Tulsa officials worried about losing water source

January 2009

U.S. Water News Online

TULSA, Okla. — Tulsa utility officials say the city might lose rights to a potential third source of water if a long-stagnated project doesn't gain momentum.

In 1986, the city signed a 30-year contract with the Grand River Dam Authority, allowing Tulsa to take water from Lake Hudson in Mayes County. The contract will activate when the city begins drawing water from the lake.

That year, the city also bought a 400-acre reservoir in Wagoner County to hold the water and, in later years, acquired the rights of way for most of a 37-mile pipeline. Plans called for the pipeline to be operational by 1990, but population projection caused the project to fall by the wayside.

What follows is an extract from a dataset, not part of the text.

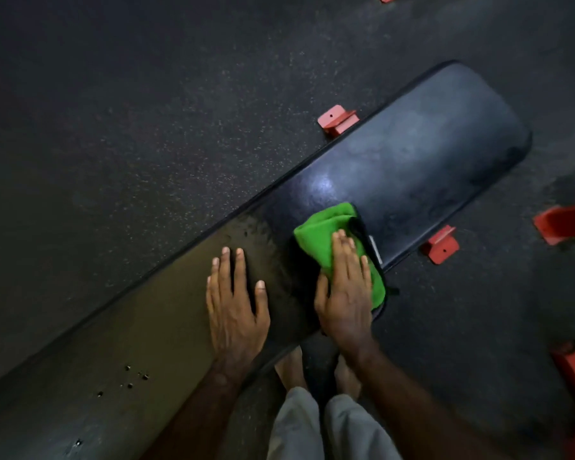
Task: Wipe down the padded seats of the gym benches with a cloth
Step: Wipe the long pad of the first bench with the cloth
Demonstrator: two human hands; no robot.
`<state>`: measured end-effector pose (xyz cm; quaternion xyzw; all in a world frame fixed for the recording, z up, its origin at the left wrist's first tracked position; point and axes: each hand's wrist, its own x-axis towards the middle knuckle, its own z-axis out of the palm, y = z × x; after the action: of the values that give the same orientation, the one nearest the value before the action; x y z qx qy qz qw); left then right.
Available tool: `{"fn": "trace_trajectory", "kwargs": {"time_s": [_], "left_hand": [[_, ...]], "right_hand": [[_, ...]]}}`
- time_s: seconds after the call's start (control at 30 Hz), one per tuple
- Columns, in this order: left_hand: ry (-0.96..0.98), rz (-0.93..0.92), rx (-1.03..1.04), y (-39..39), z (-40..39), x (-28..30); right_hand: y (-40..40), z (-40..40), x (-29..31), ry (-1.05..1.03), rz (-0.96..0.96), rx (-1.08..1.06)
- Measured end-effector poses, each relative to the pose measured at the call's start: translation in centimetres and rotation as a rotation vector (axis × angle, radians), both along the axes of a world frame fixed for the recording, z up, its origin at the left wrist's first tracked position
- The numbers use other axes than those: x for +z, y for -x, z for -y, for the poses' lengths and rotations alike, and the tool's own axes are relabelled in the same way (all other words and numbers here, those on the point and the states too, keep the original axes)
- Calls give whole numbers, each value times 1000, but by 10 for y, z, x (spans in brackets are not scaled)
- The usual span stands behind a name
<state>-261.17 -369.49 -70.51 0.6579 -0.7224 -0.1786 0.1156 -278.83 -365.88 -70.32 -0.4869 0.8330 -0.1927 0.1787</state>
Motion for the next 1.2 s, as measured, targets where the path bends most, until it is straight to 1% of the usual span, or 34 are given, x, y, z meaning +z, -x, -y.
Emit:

Those projections indicated Tulsa would not need the third water source until 2055, but members of the Tulsa Metropolitan Utility Authority see the issue as one of economic opportunity that could be lost.

“I'm concerned that we're going to let the train pass us by,” said authority member Rick Hudson. “Since we changed the form of government, we've been thinking more in the short term and I don't want to lose the long-term vision.”

Another member, Pat Eaton, was the city's water commissioner in 1986. She said her concern is that “someone else is going to come and take the water if we don't put the issue back on the front burner.”

The cost to do so could be prohibitive - $270 million to complete the project. Hudson said that cost would rise to $400 million in five years. He said it “would be devastating to Tulsa if after 2055 we lose the water rights.”

Jim Unruh, the authority's attorney since 1969, said the third water source project was based on “what the future could hold if we had the water supply” and that the thought when the project was conceived was to obtain as much water for Tulsa as possible.

“We could then advertise that we had all the water in the world,” he said.

The city's current two water sources are the Eucha-Spavinaw watershed and Lake Oologah. The Eucha-Spavinaw lakes are impaired by phosphorus, mainly from poultry waste, and silt. The city can treat the water for the effects of the waste, but it is expensive to do so.

Hudson said having a viable facility in place to use water from Lake Hudson would remove the risk of the city losing the rights to that water.

“I've said it before and will continue to say it,” he said. “You're not going to have that (Hudson) water if you wait until 2050.